The import_airbyte_records endpoint enables streaming ingress into a Convex deployment and is designed to be called from an Airbyte destination connector.

It takes a map of streams and a list of messages in the JSON body. Each stream has a name and JSON schema that will correspond to a Convex table. Streams where records should be deduplicated include a primary key as well, which is represented as a list of lists of strings that are field paths. Records for streams without a primary key are appended to tables; records for streams with a primary key replace an existing record where the primary key value matches or are appended if there is no match. If you are using primary keys, you must call the add_primary_key_indexes endpoint first and wait for them to backfill by polling primary_key_indexes_ready.

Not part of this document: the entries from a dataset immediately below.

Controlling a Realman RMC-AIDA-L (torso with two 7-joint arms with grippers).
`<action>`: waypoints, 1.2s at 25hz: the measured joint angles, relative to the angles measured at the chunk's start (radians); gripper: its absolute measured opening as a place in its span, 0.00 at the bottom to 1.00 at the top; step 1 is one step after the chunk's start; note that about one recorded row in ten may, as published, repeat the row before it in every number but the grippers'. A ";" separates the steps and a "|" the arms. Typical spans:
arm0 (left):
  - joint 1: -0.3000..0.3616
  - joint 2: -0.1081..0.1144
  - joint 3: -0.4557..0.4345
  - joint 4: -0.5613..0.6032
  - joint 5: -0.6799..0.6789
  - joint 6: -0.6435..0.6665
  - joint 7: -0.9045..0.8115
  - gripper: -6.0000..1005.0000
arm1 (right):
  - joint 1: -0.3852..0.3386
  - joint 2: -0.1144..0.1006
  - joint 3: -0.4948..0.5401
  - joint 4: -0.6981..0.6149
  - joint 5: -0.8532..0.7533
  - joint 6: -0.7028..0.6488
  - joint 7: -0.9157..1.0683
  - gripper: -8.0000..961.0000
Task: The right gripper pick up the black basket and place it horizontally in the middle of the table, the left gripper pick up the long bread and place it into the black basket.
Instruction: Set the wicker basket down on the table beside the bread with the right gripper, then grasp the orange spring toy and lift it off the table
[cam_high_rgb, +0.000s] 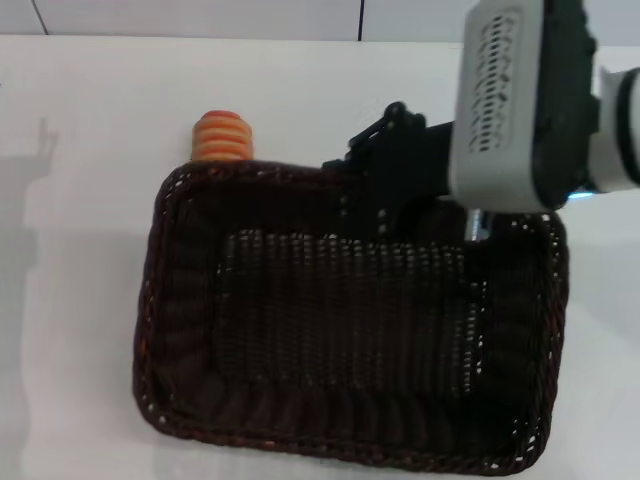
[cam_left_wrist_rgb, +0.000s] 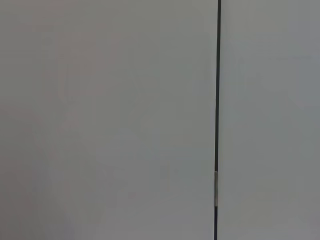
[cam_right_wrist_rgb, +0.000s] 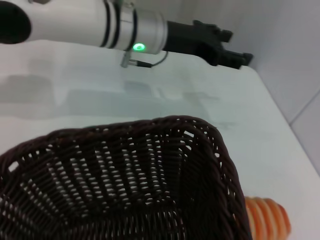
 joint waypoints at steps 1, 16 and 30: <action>0.000 0.000 0.000 0.001 -0.001 0.000 0.000 0.84 | 0.017 0.001 -0.015 0.023 0.000 0.005 -0.007 0.21; 0.011 0.000 0.001 -0.004 0.003 -0.001 0.000 0.84 | -0.036 0.004 -0.053 0.041 -0.077 0.115 0.028 0.24; 0.003 0.000 0.014 -0.005 0.002 -0.001 0.000 0.84 | -0.160 0.004 -0.085 0.000 -0.080 0.475 0.091 0.68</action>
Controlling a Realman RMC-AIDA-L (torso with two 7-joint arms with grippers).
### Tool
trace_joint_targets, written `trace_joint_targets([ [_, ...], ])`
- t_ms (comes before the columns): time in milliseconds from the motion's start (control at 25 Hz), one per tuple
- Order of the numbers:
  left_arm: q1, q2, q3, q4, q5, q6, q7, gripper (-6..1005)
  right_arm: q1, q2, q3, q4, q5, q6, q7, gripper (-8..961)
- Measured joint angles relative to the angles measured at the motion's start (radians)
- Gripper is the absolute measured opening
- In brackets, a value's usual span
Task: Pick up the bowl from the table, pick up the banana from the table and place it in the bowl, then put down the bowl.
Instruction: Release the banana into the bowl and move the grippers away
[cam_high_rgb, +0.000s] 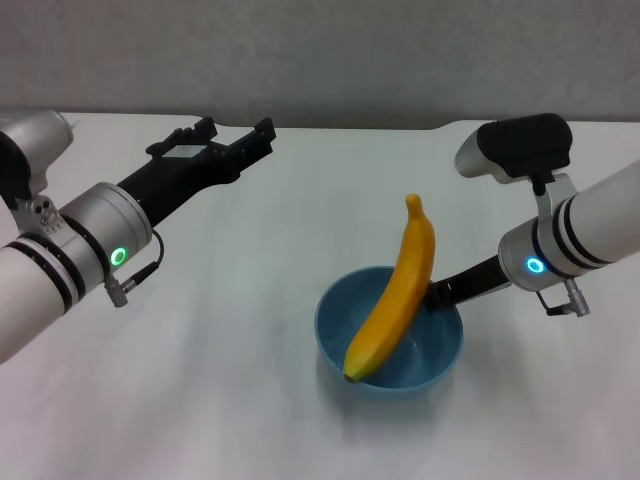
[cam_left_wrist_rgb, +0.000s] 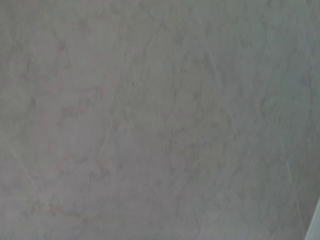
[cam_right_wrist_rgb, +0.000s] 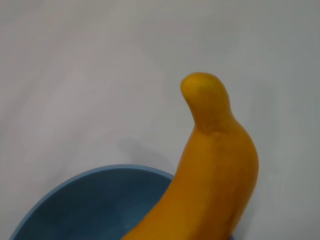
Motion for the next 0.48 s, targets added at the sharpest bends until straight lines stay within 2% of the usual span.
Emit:
trace_joint_targets([
  [160, 0.000, 0.000, 0.000, 0.000, 0.000, 0.000, 0.000, 899, 0.000, 0.000, 0.000, 0.000, 0.000, 0.000, 0.000, 155],
  [480, 0.012, 0.000, -0.003, 0.000, 0.000, 0.000, 0.000, 898, -0.014, 0.000, -0.009, -0.028, 0.001, 0.012, -0.001, 272],
])
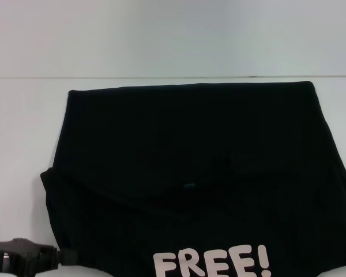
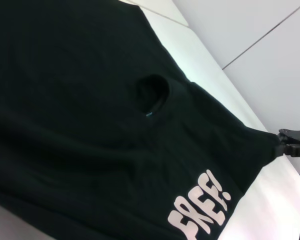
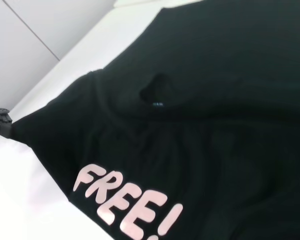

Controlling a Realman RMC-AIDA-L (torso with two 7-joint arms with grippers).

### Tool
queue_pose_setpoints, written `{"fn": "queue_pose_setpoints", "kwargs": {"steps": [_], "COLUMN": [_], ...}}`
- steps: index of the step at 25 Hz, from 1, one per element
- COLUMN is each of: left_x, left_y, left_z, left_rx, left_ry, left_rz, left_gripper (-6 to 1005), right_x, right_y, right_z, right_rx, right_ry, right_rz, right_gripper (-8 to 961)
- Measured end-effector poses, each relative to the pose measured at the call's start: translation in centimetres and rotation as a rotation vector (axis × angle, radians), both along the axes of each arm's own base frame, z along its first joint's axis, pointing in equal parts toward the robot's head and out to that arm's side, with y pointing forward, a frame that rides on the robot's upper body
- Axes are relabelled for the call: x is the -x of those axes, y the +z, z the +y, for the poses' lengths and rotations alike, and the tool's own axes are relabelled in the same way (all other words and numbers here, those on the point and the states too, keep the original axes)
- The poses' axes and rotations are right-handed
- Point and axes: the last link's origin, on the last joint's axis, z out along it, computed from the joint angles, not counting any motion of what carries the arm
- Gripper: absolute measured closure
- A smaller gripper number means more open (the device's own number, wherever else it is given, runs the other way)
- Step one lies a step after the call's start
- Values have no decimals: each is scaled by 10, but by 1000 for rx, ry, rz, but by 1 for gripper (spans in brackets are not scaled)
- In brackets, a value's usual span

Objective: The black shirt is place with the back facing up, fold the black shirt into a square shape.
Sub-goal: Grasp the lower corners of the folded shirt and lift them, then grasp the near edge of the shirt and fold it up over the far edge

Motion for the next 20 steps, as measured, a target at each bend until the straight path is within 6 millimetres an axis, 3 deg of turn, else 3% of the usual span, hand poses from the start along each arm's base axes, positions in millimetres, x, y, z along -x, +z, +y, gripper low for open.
{"fn": "queue_pose_setpoints", "kwargs": {"steps": [6, 20], "left_x": [-7, -16], "left_y": [3, 16], "left_z": [16, 91], "left_rx": [-17, -181], "left_ry": [-36, -62], "left_rz": [17, 160], "left_gripper": [995, 990], "right_x": [4, 26], "right_y": [3, 15], "right_z": [16, 82], "right_rx": [-76, -264], "right_ry": [42, 91], "right_rz": [1, -54], "right_gripper": [879, 878]}}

Each message contains a stream name and a JSON document that will be inserted (or replaced, in the case of deduplicated sync) into the table with the corresponding stream name. Table names are same as the stream names. Airbyte records become Convex documents.

{
"tables": {
"<stream_name>": {
"primaryKey": [["<field1>"], ["<field2>", "<nested_field>"]],
"jsonSchema": // see https://json-schema.org/ for examples
}
},
"messages": [{
"tableName": "<table_name>",
"data": {} // JSON object conforming to the `json_schema` for that stream
}]
}

Similar to clear_tables, it is possible to execute a partial import using import_airbyte_records if there is a failure after a transaction has committed.

Expected API Usage:

  1. [Optional] Add any indexes if using primary keys and deduplicated sync (see add_primary_key_indexes above).
  2. [Optional] Delete all documents in specified tables using clear_tables if using overwrite sync.
  3. Make a request to import_airbyte_records with new records to sync and stream information.